Attendees from Europe, Asia and even North America had a long way to travel to this year’s World Hydrogen Energy Conference. In the end, however, more than 550 came to the event, which took place June 17 to 22 in Rio de Janeiro, Brazil. They were rewarded with a lot of interesting material. What caught the imagination of many was the story of natural hydrogen, about which geologist Alain Prinzhofer reported that it came out of the ground in several places around the world.
The WHEC 2018 kicked off with a speech by its chairman, Professor Paulo Emílio Valadão de Miranda, the head of the Hydrogen Laboratory at the Alberto Luiz Coimbra Institute of the Federal University of Rio de Janeiro and president of the Brazilian hydrogen association ABH2. The subsequent video message from the president of the International Association for Hydrogen Energy and initiator of the WHEC, T. Nejat Veziroğlu, marked a highlight of the event schedule. Being 93 years of age, he had been unable to participate in the conference due to health reasons but wished everyone his best and, in a voice imbued with the unrelenting spirit he had become known for, called on the hydrogen community to “fight the global problem!”

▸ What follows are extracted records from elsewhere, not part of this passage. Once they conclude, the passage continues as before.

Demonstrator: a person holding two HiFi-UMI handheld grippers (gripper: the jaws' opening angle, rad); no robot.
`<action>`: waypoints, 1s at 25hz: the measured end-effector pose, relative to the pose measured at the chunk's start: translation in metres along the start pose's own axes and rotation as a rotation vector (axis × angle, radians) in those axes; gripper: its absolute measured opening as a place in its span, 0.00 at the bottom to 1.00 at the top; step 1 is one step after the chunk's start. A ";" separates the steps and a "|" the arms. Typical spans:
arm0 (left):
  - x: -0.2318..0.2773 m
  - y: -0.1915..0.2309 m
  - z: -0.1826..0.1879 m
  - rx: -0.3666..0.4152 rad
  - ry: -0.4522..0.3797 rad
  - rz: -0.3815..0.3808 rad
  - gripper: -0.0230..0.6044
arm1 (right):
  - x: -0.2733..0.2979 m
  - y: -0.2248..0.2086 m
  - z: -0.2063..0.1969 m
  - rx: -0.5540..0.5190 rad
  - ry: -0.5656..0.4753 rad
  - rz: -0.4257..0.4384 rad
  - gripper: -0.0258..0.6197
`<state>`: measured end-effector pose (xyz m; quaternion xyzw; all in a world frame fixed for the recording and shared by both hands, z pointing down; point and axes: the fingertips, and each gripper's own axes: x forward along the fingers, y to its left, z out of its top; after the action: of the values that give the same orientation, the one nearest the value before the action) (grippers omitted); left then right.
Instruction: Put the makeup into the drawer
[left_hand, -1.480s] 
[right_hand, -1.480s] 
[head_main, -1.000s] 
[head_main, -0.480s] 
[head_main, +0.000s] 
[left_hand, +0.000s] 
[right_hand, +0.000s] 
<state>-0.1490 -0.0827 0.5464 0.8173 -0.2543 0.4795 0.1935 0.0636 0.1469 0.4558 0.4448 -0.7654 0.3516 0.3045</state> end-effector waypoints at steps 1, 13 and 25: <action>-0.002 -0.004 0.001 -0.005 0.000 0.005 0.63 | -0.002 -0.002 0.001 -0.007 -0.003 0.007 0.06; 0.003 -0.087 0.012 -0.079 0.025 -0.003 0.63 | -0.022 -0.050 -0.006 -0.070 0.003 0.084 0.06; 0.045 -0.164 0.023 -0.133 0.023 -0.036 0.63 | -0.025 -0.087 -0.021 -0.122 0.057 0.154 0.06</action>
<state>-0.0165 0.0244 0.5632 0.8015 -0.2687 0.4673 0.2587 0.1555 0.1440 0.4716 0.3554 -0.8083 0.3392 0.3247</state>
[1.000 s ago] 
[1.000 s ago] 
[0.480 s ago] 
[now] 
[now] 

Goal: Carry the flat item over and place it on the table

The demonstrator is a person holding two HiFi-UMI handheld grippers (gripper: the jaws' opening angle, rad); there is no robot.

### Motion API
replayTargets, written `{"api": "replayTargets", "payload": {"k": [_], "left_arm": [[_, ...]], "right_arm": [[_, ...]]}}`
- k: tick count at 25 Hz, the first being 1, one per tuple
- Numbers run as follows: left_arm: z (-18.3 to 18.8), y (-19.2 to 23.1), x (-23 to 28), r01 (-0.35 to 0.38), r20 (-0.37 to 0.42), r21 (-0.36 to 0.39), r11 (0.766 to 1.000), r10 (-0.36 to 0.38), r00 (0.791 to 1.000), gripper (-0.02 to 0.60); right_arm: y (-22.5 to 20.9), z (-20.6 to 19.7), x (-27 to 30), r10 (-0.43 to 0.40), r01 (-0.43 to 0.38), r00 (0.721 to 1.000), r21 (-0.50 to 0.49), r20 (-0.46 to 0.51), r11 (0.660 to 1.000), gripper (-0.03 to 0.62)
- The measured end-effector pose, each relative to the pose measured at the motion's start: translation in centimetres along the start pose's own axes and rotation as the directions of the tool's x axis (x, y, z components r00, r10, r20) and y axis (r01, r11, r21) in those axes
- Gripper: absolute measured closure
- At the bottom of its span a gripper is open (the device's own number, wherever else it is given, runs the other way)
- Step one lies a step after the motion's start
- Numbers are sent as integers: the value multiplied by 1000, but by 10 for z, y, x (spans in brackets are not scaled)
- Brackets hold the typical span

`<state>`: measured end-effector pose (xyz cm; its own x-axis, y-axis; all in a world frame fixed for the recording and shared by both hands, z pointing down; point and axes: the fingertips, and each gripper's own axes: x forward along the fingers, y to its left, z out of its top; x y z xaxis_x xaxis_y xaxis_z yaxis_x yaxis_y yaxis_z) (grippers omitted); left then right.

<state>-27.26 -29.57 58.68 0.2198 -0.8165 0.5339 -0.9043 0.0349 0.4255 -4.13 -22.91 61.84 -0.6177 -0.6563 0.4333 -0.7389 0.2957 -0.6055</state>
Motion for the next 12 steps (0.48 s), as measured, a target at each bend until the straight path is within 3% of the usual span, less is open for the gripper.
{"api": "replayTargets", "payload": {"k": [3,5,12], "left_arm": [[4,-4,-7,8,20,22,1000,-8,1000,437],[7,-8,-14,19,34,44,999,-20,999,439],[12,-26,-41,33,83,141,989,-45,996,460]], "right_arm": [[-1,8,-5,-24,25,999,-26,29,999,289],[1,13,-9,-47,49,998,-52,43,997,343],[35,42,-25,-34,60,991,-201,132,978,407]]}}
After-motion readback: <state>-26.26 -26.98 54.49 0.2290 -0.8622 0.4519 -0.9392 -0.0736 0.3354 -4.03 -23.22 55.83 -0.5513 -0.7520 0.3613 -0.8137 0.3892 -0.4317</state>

While talking about the state of the market, he mentioned with pride that early last year, 13 globally operating corporations had joined forces to tackle the world’s environmental problems and, instead of Climate Council or Green Council, they had named their initiative Hydrogen Council (see H2-international, May 2017). He told the audience not to be discouraged by a possibly long road ahead, exclaiming, “Your dreams will come true. Go full steam ahead into a hydrogen society!”
While he could only attend digitally, his wife Ayfer Veziroğlu, the executive vice president of the international hydrogen association over which he presides, was among the guest speakers at the WHEC. She recounted the beginnings of the hydrogen community and the first-ever WHEC in Miami Beach, over 40 years ago. Much had been accomplished since then, she said, before announcing that cell phone giants AT&T and Verizon would, as early as this year, offer a fuel cell-powered smartphone on the market. Named RED Hydrogen One, the limited-edition model will reportedly carry a price tag of USD 1,595.

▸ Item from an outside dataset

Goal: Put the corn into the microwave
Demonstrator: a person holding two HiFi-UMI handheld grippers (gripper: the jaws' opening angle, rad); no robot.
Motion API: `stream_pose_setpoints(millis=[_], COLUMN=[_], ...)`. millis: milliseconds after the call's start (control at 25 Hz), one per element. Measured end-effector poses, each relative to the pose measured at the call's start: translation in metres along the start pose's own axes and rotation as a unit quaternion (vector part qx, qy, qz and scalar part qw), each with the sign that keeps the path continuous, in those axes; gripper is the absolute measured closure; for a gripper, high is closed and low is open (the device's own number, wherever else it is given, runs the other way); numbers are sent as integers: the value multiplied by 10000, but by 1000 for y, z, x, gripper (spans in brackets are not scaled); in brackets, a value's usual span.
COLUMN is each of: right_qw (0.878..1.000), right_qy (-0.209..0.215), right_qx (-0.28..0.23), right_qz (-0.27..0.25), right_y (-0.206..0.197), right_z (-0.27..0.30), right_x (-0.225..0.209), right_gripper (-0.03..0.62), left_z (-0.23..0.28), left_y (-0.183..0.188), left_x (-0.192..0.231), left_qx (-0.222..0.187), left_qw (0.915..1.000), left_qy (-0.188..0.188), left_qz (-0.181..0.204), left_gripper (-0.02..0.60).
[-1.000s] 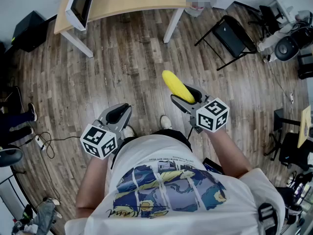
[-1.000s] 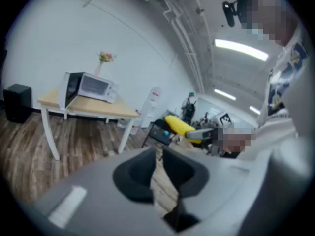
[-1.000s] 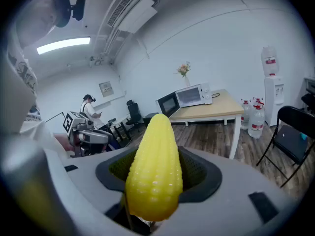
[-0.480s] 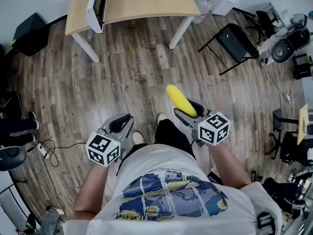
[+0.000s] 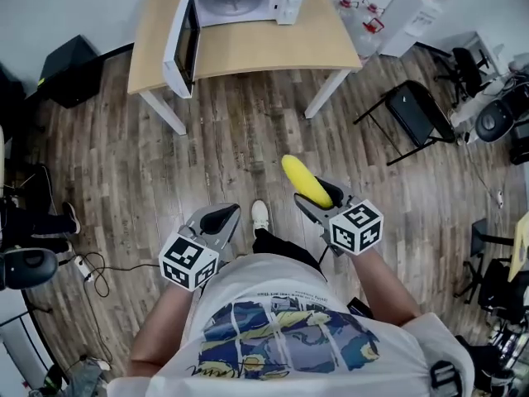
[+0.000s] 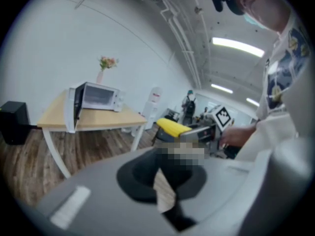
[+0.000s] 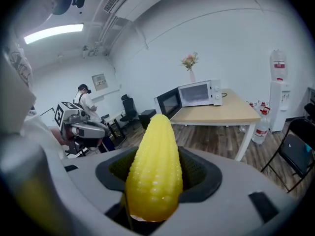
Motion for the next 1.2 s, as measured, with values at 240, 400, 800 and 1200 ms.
stream_pose_setpoints(millis=[240, 400, 800, 1200], right_qw=[9986, 9988, 9985, 9951], right_qy=[309, 271, -198, -453], right_qx=[-92, -28, 142, 265], right_qz=[-419, -407, -499, -842], right_y=[58, 75, 131, 188], right_z=[62, 99, 193, 291], right_x=[-51, -75, -95, -130], right_gripper=[341, 341, 341, 341], left_z=[42, 66, 71, 79], left_y=[48, 68, 132, 192], left_x=[48, 71, 166, 240], left_qx=[17, -56, -62, -258], left_qw=[9999, 10000, 9964, 9902], left_qy=[98, -5, -779, -1242], left_qz=[-37, -8, 313, 580], left_gripper=[574, 574, 573, 574])
Point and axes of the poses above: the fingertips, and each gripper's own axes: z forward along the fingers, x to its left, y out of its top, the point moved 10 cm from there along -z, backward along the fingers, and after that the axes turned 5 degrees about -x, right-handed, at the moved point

Danny Epp, a fuel cell pioneer and longtime employee of Ballard, took attendees on another trip down memory lane, into the 1980s. He, too, said that a lot had been achieved, especially when it came to platinum amounts in fuel cell production and the power density of stacks. Platinum content had shrunk by a factor of 50 in 30 years, while power density had risen by a factor of 10 during the same period.